Orthodontists’ unwillingness to engage with this claim — that industrialised life was shifting our teeth and reshaping our jaws — showed, at the very least, a confounding lack of curiosity about the causes of the problem they were looking at. If the Mews were right, then the implications were sweeping: Orthodontists had made billions treating patients for a problem that could have been prevented all along.
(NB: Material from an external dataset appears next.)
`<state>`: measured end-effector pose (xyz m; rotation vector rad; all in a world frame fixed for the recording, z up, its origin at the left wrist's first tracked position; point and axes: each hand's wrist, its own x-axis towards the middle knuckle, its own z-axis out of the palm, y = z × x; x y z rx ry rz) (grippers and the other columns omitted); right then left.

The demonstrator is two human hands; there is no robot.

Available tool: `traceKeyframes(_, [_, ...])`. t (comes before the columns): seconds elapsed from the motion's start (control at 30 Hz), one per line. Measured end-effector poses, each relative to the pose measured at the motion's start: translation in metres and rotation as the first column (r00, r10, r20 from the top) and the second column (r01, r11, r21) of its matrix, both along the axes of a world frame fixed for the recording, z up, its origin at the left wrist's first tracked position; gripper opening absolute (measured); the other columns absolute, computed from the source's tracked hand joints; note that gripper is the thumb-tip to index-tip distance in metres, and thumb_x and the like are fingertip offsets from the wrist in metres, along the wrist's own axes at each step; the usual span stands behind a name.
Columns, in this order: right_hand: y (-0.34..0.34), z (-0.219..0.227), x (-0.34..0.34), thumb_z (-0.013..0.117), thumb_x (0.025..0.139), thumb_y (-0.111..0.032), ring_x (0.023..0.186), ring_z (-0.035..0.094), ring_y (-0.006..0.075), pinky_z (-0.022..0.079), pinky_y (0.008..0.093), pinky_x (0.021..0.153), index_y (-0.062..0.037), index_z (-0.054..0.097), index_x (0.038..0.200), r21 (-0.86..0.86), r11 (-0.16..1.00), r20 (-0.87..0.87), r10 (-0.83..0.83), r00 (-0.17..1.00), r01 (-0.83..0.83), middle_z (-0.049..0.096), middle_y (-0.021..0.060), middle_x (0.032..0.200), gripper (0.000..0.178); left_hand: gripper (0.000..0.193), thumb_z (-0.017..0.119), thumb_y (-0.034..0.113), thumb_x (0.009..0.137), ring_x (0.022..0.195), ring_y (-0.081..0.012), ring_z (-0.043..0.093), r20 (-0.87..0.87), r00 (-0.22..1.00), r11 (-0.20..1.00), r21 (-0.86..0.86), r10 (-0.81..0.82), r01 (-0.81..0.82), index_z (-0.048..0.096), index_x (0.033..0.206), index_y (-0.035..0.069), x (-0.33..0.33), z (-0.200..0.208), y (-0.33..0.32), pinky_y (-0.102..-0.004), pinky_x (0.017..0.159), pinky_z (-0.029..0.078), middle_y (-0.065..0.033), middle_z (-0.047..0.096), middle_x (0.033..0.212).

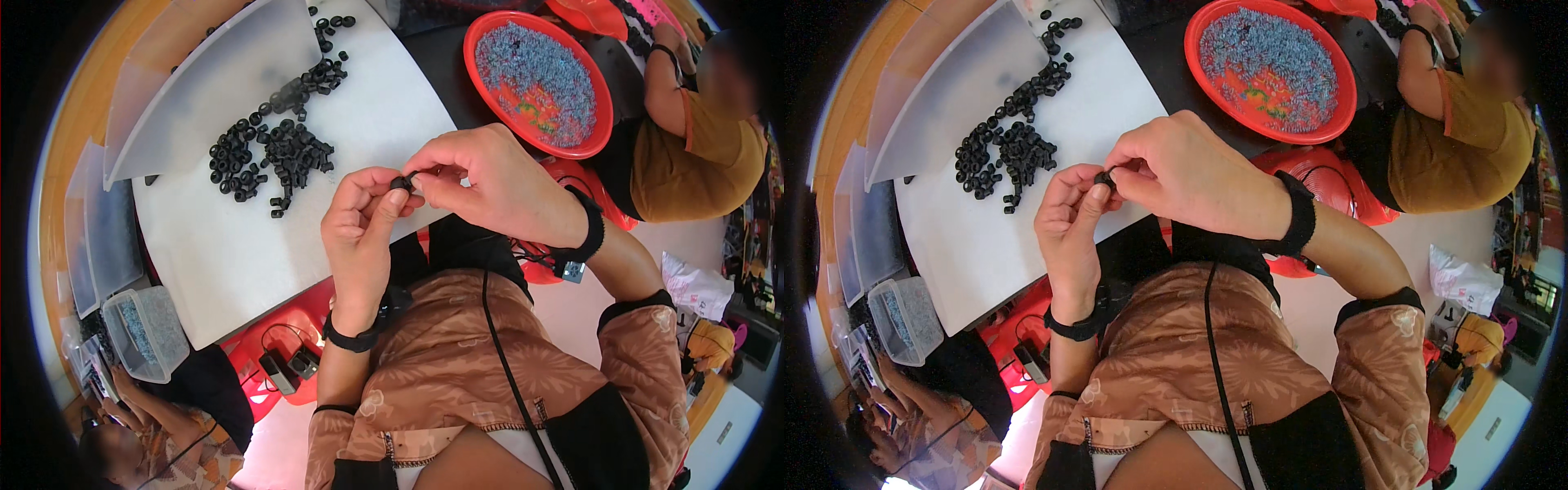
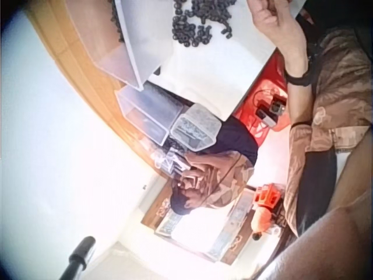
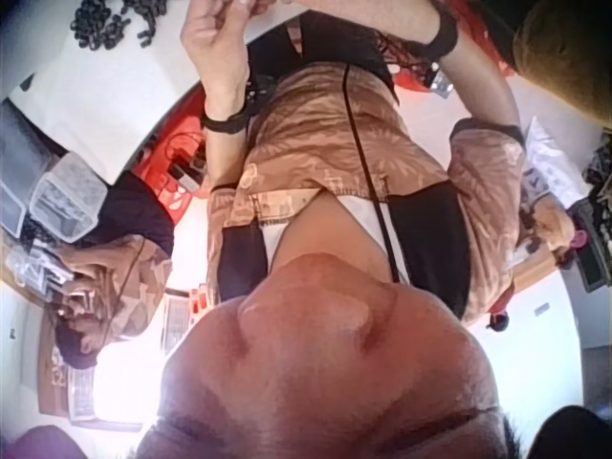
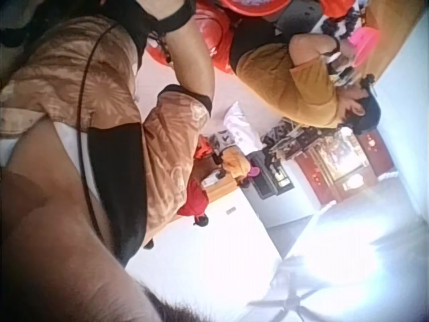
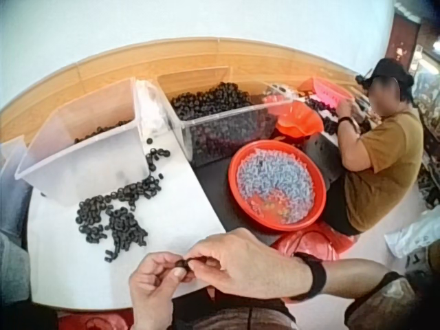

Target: Assembling small black plastic components by hand in a manufacturing environment.

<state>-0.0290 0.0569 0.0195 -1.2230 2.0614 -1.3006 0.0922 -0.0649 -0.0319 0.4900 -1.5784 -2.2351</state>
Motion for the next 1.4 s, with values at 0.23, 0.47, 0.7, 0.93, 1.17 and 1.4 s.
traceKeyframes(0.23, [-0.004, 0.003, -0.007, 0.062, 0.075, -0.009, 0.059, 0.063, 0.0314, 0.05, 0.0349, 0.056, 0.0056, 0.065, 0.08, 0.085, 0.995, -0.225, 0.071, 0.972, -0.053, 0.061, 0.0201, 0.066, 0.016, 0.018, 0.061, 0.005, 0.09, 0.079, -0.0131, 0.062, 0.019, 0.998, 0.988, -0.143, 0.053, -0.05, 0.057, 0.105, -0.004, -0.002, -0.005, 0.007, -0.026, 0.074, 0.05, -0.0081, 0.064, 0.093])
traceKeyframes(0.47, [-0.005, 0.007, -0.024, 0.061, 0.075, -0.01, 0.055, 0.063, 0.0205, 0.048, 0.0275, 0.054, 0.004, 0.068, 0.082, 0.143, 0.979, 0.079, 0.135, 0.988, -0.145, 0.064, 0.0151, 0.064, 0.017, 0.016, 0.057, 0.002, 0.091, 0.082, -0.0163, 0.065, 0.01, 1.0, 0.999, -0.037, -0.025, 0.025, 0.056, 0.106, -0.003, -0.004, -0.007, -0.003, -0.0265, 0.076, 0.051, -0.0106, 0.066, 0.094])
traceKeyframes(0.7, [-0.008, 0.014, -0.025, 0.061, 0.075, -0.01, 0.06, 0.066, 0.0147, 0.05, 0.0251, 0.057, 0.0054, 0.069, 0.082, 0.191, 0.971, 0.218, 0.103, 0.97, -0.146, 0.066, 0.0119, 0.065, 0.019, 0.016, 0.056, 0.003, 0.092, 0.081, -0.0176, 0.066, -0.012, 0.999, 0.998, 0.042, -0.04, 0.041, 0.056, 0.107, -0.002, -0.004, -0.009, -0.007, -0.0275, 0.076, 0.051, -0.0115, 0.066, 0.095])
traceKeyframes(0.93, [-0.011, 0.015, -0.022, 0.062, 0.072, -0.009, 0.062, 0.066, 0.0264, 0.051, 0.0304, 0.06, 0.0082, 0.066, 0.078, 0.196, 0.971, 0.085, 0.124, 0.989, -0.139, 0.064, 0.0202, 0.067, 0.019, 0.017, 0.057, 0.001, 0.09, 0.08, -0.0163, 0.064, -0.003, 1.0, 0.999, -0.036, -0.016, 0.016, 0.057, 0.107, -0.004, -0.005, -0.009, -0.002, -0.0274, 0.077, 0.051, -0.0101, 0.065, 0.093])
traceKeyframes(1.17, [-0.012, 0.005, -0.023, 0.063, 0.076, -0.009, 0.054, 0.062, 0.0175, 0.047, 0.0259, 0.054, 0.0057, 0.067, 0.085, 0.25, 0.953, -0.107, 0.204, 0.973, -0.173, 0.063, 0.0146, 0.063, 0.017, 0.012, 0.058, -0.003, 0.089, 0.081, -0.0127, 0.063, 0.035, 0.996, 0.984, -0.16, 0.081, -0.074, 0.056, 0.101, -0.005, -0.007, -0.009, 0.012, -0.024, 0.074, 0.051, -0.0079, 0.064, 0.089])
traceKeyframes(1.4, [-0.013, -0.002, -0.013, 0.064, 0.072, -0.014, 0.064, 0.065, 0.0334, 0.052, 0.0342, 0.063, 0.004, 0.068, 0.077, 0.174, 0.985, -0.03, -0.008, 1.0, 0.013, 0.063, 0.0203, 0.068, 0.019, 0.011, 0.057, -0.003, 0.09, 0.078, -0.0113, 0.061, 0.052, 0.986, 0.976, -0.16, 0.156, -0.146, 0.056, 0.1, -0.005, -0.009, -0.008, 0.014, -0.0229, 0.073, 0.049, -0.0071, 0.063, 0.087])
But I wasn’t sure if I trusted my eyes or not, and I wanted a second opinion. I decided to make a visit of my own. On a Friday in August, I met with an anthropologist named Janet Monge in a ground-floor classroom at the Penn Museum in Philadelphia, which has one of the world’s largest and most geographically diverse collections of ancient skulls, housed at the University of Pennsylvania.

The Morton specimens sat in cases all around, peering out at us with enormous, empty sockets and gleaming teeth. In a plastic container, Monge had placed skulls from the Middle East, West Africa, Eastern Europe and beyond. When I asked her if she’d ever seen an ancient specimen with crooked teeth, she didn’t hesitate: “No, not one. Ever.” Most of the skulls in the Penn collection date from a 40,000-year period starting late in the Stone Age and ending around 300 years ago, yet “they all have an edge-to-edge bite,” “robust” jaws and “perfect” occlusion, Monge said.

But then, in specimens from people who lived two centuries ago or less, Monge noted a striking change: The edge-to-edge bite completely disappears, and malocclusion suddenly runs rampant. She pointed to a skull on a nearby shelf — that of a woman who lived in 19th-century North America. Unlike the ancient skulls, this postindustrial woman’s maxilla was crinkled and small; the teeth that remained sat crammed together. “I always told my students, ‘Something happened 200 years ago and nobody has an edge-to-edge bite anymore — and I have no freaking idea why,’” Monge said.

She took the skull of a preindustrial Siberian man out of her container and clicked the mandible into place. The bone was thick; the teeth met so neatly that they appeared pulled from an Invisalign ad. Monge laughed, her open mouth revealing a pair of missing molars. She cradled the skull in her hand. “Isn’t that just perfect?”